Beyond that, protocol-specific proxy lists have often been discussed but AFAIK never been implemented; AFAIK a SOCKS proxy is meant to be able and translate ANY socket connection protocol including SSH. So in my understanding, as of today Eclipse Proxy UI is meant to be used for all protocols (which is at least consistent, ant may be expected in many cases). See also bug 221332 comment 1 for some background.

Maybe somebody (org.eclipse.core.net ?) would need to register a special proxy provider for SSH and give it priority over SOCKS
Comment 2 Anna Dushistova CLA 2012-01-04 10:58:14 EST 
I tested it and the bypass option now works for hosts, haven't tested networks yet.
Comment 3 Anna Dushistova CLA 2012-01-04 18:57:57 EST 
Martin, do you think it would be possible to at least have an option in the new connection wizard to inherit/bypass the proxies? 
I agree about SOCKS, but jcraft also uses HTTPS settings. I think it's incorrect.
Comment 4 Martin Oberhuber CLA 2012-01-05 11:28:24 EST 
This is an interesting idea. 

Since we know that jsch uses a configured proxy by default (for SOCKS at least), the new connection wizard could have an option 

   Direct connection (bypass proxies)

When it's enabled, the target IP is automatically added to the proxy exclusion list.

I guess my only concern is about lifecycle of such automatic settings. What if the target IP is changed / deleted ... the proxy exclusion would remain. It may be better to just add a button to the new connection wizard, which brings up the proxy configuration preference page (maybe with the new IP prefilled). Then users know what gets configured and where, rather than doing magic under the hood.

I dont quite understand your comment about HTTPS.
Comment 5 Anna Dushistova CLA 2012-01-06 09:47:39 EST 
Created attachment 209133 [details]
a link to the preferences in the wizard page

Martin,
How about something like this?
Comment 6 Anna Dushistova CLA 2012-01-06 09:48:51 EST 
Never mind, I read the links you mentioned before and I now take this back.

(In reply to comment #4)
> I dont quite understand your comment about HTTPS.
Comment 7 Martin Oberhuber CLA 2012-01-09 03:50:54 EST 
I certainly have no objections to this approach (provided that you can code it with OK dependencies).

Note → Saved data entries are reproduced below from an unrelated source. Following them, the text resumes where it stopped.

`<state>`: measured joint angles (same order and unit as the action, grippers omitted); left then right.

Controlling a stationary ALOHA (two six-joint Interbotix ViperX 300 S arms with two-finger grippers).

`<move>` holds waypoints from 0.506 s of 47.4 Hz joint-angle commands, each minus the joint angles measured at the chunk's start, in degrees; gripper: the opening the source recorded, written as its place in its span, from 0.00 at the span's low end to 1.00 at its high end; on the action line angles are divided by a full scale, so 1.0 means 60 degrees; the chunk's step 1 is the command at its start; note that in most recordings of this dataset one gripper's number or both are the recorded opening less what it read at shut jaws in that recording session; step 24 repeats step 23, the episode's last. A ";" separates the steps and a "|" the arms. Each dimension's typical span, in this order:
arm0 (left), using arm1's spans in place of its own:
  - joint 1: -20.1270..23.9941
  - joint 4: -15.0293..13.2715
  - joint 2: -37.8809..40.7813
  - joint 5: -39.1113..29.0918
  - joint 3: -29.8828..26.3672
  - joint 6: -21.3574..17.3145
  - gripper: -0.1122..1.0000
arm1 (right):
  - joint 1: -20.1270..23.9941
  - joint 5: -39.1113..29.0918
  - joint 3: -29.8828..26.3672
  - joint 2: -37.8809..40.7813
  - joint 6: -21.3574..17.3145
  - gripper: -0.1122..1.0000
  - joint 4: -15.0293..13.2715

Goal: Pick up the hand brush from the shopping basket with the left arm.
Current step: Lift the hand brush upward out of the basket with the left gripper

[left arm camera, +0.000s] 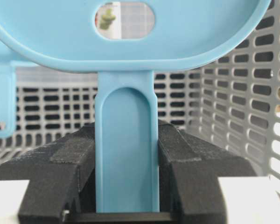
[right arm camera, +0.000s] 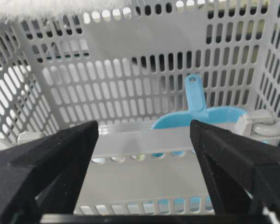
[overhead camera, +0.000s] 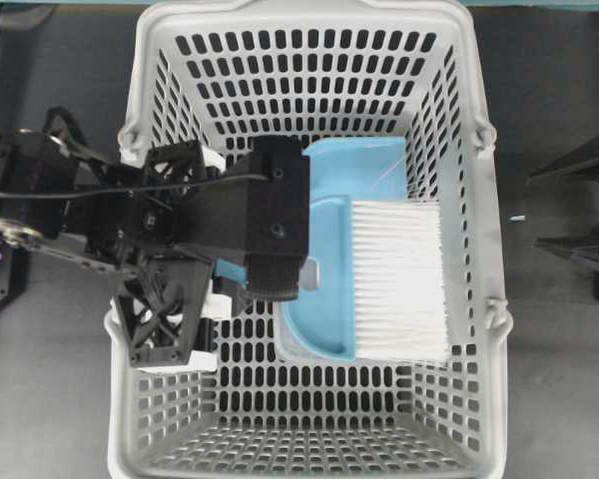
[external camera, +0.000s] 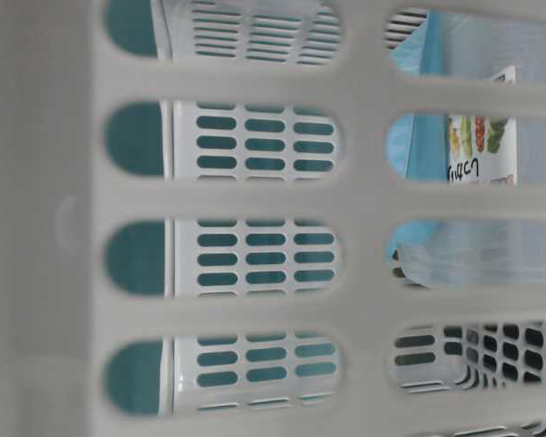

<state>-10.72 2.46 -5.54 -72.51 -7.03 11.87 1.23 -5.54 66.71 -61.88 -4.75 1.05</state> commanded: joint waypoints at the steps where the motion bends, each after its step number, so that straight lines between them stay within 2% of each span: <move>1: -0.0029 0.0029 -0.0161 0.0044 -0.0088 -0.0015 0.32 | 0.0000 0.0103 -0.0088 0.0044 -0.0015 0.78 0.0044; 24: -0.0029 0.0029 0.0015 0.0044 -0.0146 -0.0044 0.32 | 0.0000 0.0103 -0.0088 0.0044 -0.0015 0.78 0.0044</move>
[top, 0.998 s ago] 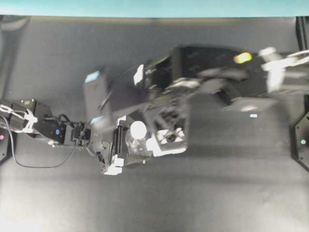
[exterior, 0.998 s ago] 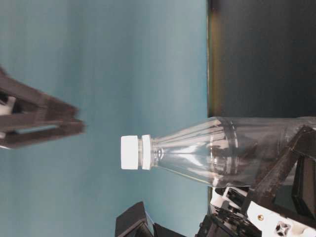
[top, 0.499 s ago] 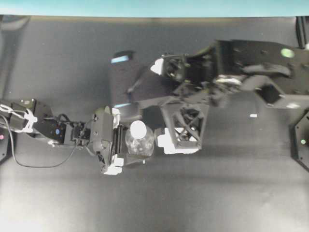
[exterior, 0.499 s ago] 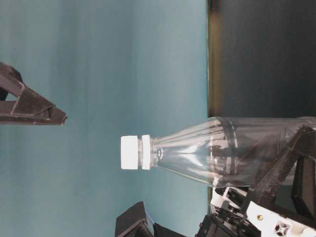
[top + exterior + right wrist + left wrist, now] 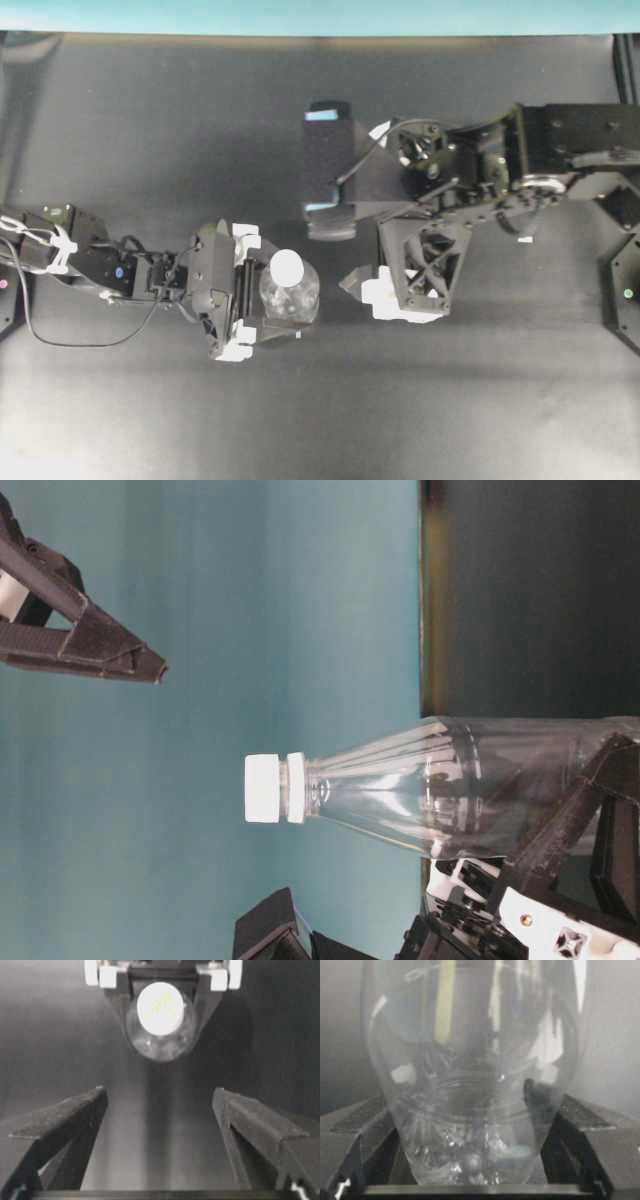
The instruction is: Open the bottle cap by holding the bottle with the left arm and twisting the cap with the right arm.
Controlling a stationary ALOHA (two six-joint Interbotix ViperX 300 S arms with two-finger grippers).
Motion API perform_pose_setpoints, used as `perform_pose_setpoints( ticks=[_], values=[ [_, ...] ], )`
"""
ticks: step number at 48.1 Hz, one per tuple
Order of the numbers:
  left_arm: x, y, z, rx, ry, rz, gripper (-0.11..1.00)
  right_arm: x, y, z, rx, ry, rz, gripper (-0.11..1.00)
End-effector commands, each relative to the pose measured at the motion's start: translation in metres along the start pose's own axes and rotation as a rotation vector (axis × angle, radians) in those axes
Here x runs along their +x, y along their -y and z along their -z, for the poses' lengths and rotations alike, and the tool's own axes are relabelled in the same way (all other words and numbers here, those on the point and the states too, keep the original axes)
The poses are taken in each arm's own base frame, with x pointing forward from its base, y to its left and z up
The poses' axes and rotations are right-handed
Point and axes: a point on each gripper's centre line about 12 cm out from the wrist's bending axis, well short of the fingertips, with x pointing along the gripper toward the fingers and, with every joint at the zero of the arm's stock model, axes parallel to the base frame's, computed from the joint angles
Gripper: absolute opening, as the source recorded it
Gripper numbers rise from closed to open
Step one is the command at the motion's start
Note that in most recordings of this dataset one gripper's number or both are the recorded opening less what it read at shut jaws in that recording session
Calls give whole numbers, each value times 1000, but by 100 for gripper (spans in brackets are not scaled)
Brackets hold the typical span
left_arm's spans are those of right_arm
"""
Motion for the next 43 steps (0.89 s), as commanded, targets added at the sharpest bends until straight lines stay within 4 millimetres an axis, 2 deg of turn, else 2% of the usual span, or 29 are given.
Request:
perform_pose_setpoints(
  ticks=[1, 29, 43],
  values=[
    [2, 0, -5, 0, 17, 2, 82, -11, -10, -3, -11, 54, -16, 82],
    [0, 1, -1, -4, 3, 4, 82, 1, -9, 16, 21, 38, -18, 82],
    [1, 1, -2, -4, 7, 4, 82, 4, -9, 17, 23, 97, -19, 82]
  ],
)
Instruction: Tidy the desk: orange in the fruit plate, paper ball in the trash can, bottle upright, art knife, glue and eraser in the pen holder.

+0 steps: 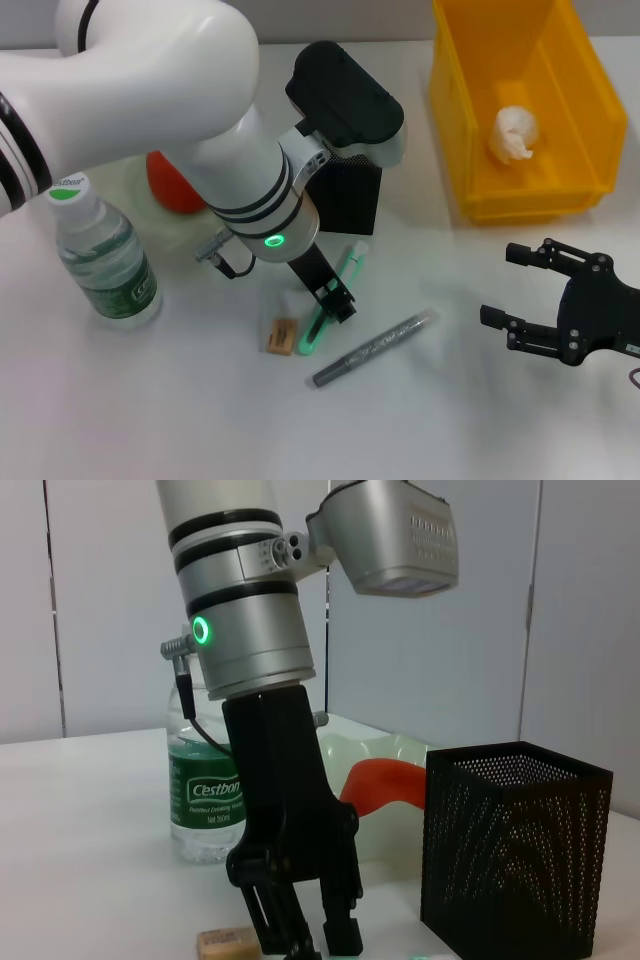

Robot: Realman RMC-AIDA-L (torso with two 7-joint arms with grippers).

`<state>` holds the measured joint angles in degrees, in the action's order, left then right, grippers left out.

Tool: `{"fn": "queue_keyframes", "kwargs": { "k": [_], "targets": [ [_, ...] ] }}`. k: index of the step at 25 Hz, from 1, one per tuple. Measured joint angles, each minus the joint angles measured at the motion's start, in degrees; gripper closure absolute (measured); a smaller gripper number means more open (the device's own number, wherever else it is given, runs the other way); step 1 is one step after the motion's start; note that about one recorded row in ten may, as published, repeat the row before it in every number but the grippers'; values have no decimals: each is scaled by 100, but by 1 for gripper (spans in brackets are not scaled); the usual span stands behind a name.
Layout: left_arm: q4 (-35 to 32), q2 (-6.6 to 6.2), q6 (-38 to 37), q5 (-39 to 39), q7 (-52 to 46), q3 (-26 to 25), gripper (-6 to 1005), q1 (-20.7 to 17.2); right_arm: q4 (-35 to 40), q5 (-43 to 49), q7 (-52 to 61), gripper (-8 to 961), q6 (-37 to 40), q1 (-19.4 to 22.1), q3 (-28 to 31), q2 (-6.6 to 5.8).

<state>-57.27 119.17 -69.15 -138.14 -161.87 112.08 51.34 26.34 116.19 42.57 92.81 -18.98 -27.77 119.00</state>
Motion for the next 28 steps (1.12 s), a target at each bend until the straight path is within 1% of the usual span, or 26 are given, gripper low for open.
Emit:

Is this kind of integration sufficient for you in terms of usability ? I.e. will users know when they need to navigate into the Proxy Preferences ?
Comment 8 Anna Dushistova CLA 2012-01-24 17:46:56 EST 
Created attachment 210019 [details]
Patch that implements the proposed UI

Here is how I want to do it. Martin, do you think it's okay to check this in?
Comment 9 Anna Dushistova CLA 2012-02-06 12:55:42 EST 
Also, which properties file should I use to externalize my string?
Comment 10 Anna Dushistova CLA 2012-02-14 14:47:57 EST 
I checked in the proposed patch. I don't think there is much else we can do here, so I am resolving it as fixed.